CCXCIV.

En haut de la rue Beauvoisine, au delà du Muséum, exista longtemps une sorte de cabaret nommé La Cahotte. Si la maison existe toujours, elle est bien silencieuse. Ce fut longtemps le rendez-vous d’amateurs de jazz, par ailleurs étudiants distingués. L’eau a passé sous les ponts depuis. Dans mon souvenir, La Cahotte prit la place d’une auberge, peu après la dernière guerre. On s’y amusait dans le genre sage, ou plutôt sérieux. Et à l’intérieur. Pas comme aujourd’hui où toute la jeunesse fumeuse passe son temps dehors, cigarette au bec et gobelet en carton à la main.

Vrai qu’être patron de bistrot ne coûte guère. Et rapporte encore moins si j’en juge par l’habitude prise d’acheter bouteilles et gobelets dans les épiceries aussi orientales que nocturnes. Tout cela a un aspect romantique qui n’échappera à personne. Il suffit de se rassembler. De se ressembler et de se complaire. On trouve ça chez Nerval, Baudelaire ou encore Apollinaire : N’entendra-t-on jamais sonner minuit

Il n’est pas rare que, rentrant chez moi, je frôle ces jeunes gens plus éperdus que goguenards. Que la jeunesse est enviée à ces heures ! Elle n’est qu’illusion au petit matin ! Du temps de La Cahotte, les mêmes buvaient dans des verres. Pas à la bouteille, comble du mauvais genre. Attendant leur feuille de départ pour l’Algérie, ils redoublaient de prudence, Miles Davis à la rescousse. Enfin, c’est loin.

Notre saison est au visible et à l’exhibition. On veut être homosexuel, se marier, être ivre en trois minutes, ne pas se lever le matin, avoir des enfants sans les faire, être toujours d’un avis différent, pourvoir vomir devant ma porte… le tout sur Facebook. J’exagère ? Oui, comme tout le monde. Notez que je ne juge en rien. La vie moderne est ainsi faite.

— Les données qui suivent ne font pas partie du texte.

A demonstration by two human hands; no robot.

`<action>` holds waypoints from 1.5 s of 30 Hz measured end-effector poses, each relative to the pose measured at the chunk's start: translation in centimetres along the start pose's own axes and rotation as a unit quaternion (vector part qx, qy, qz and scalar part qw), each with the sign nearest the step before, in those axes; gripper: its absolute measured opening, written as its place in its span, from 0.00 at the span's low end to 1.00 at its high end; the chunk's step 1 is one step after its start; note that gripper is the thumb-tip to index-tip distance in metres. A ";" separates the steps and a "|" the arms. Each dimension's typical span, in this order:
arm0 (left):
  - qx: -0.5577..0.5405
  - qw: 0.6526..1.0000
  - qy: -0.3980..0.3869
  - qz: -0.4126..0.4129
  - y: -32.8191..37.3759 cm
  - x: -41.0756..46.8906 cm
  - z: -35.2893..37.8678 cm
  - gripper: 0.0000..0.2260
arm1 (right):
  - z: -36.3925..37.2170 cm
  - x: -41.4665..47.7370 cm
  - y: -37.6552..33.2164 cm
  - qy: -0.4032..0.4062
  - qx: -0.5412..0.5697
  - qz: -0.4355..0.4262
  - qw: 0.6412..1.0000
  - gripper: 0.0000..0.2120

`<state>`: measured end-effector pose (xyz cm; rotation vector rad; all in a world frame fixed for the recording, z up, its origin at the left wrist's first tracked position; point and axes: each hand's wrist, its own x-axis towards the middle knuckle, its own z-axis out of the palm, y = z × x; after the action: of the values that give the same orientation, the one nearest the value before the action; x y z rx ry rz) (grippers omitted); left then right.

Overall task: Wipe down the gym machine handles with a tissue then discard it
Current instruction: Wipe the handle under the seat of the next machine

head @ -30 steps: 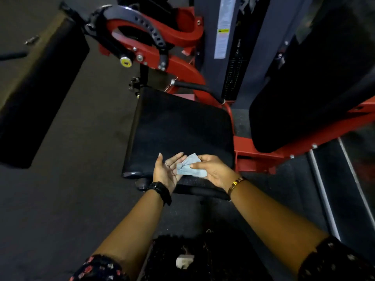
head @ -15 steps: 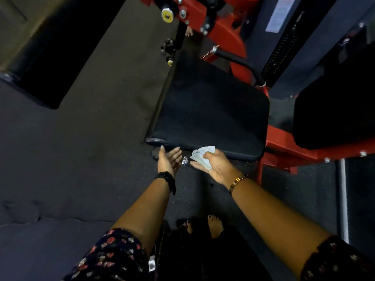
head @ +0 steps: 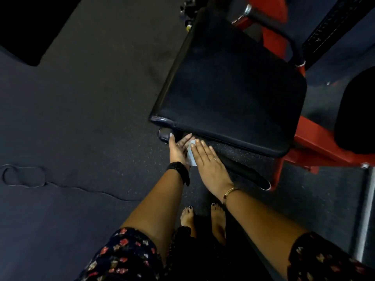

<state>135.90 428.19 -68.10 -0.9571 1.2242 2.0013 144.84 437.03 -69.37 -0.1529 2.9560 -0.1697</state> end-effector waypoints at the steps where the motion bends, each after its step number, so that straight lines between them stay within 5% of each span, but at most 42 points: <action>1: -0.020 1.000 0.006 0.003 -0.4 0.0 -0.1 0.30 | 0.4 -0.1 0.2 0.001 -0.030 -0.017 0.999 0.34; 6: -0.085 0.996 0.000 -0.001 -0.8 -0.4 0.1 0.29 | -1.7 3.5 -1.3 -0.021 0.097 0.057 0.993 0.33; 13: -0.030 0.999 0.008 -0.019 0.1 -1.1 -0.8 0.34 | -0.3 0.6 1.5 0.002 -0.100 -0.180 0.979 0.26; 19: -0.075 0.996 -0.003 -0.042 0.6 -1.3 -0.7 0.35 | -2.4 4.1 -0.3 -0.019 0.001 -0.060 0.998 0.27; 26: -0.032 0.998 0.014 -0.043 0.9 -1.3 -0.9 0.36 | -2.1 2.9 1.7 0.036 0.022 -0.163 0.986 0.24; 31: -0.021 0.999 0.019 -0.016 0.5 -1.1 -0.9 0.35 | -2.9 4.4 1.2 -0.023 0.067 -0.064 0.995 0.24; 37: 0.017 0.999 0.034 -0.019 0.4 -0.8 -0.9 0.27 | -1.7 3.1 2.5 -0.013 0.039 -0.172 0.984 0.29; 40: 0.032 0.999 0.029 0.000 -0.1 -0.7 -0.5 0.24 | -0.7 0.8 3.4 0.023 0.061 -0.144 0.987 0.32; 45: 0.069 0.997 0.027 0.034 -0.8 -1.2 -0.1 0.20 | -0.7 1.4 0.5 0.022 0.167 0.055 0.984 0.29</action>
<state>137.20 428.26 -67.51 -0.9171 1.4233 1.9251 143.28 437.40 -69.01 0.0614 2.9156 -0.6529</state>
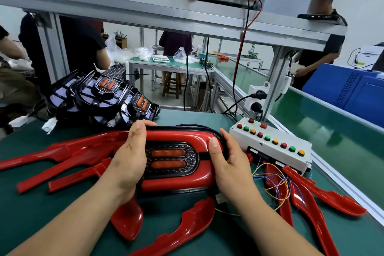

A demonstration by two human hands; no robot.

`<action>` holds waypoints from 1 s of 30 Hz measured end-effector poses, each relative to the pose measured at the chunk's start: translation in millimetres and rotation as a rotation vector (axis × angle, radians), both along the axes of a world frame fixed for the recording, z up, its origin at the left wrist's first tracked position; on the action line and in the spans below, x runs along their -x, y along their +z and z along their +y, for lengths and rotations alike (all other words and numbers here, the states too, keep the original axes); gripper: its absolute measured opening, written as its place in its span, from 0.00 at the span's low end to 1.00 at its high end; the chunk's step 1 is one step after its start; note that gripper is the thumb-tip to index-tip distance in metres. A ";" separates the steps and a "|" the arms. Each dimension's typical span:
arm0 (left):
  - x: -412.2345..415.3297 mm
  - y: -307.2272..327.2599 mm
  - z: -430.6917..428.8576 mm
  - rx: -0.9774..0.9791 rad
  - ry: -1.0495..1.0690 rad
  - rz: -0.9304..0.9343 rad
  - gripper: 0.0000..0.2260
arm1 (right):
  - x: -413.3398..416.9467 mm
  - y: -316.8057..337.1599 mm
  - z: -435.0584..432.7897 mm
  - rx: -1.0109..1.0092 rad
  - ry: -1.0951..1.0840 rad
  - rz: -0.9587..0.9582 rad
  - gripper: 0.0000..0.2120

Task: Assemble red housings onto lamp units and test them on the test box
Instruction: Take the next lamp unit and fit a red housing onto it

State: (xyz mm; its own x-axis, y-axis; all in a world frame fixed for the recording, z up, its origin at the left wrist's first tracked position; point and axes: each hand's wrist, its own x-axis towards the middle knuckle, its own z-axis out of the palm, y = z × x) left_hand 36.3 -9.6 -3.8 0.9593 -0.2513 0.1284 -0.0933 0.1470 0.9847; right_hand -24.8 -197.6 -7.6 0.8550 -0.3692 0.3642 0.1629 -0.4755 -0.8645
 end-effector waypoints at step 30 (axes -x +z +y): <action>2.7 -3.2 -6.1 -0.104 0.092 -0.087 0.13 | 0.4 3.6 -11.9 0.189 0.138 -0.090 0.09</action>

Certes, comme disait mon ami Raphaël : il ne me tarde pas de connaître l’issue de tout cela. Bon, et La Cahotte ? Là où les étudiants en droit croyaient échapper à ce qui les attendait. Tout en espérant, fatalité, mieux y plonger. L’été dernier, je suis allé à l’inhumation de l’un d’eux, mort de façon prématurée, au seuil d’une retraite d’universitaire. C’était à la campagne. Temps radieux, petite église et un air de bon dimanche en perspective. Du monde, un peu, pas trop. Amis retrouvés, comme on dit perdus de vue, ressurgissant dans cet étroit cimetière, alourdis par les années et le poids des souvenirs. Enfin admettons.

Celui qu’on enterrait s’était acharné oublier sa jeunesse. Ne le fréquentant plus depuis des années, ma peine était de circonstance. L*** qui me servait de chauffeur, admirait les vitraux et cherchait à reconnaître les saints. Au sortir, on resta entre nous. Polis, attentifs, compatissants. Puis on s’éclipsa. On va voir la mer ? Allons-y. Nous avons fini Au Souper fin à Frichemesnil.

Bon, et La Cahotte ? Vous le voulez vraiment ? A quoi bon ! Si vous y tenez : Ensuite on fit apporter de nouvelles bouteilles, pour tuer le Temps qui a la vie si dure, et accélérer la Vie qui coule si lentement.

2 Réponses à “CCXCIV.”


  • À propos de Cahotte, vous n’omettrez pas de m’envoyer vos coordonnées pour la mi-juillet. Ben oui, pour vous faire parvenir les ours russes qui se mangent ! Et voudrez-vous aussi de la vodka ?

  • Heureusement comme vous dites que vous ne jugez rien, sinon nous irions droit au carnage.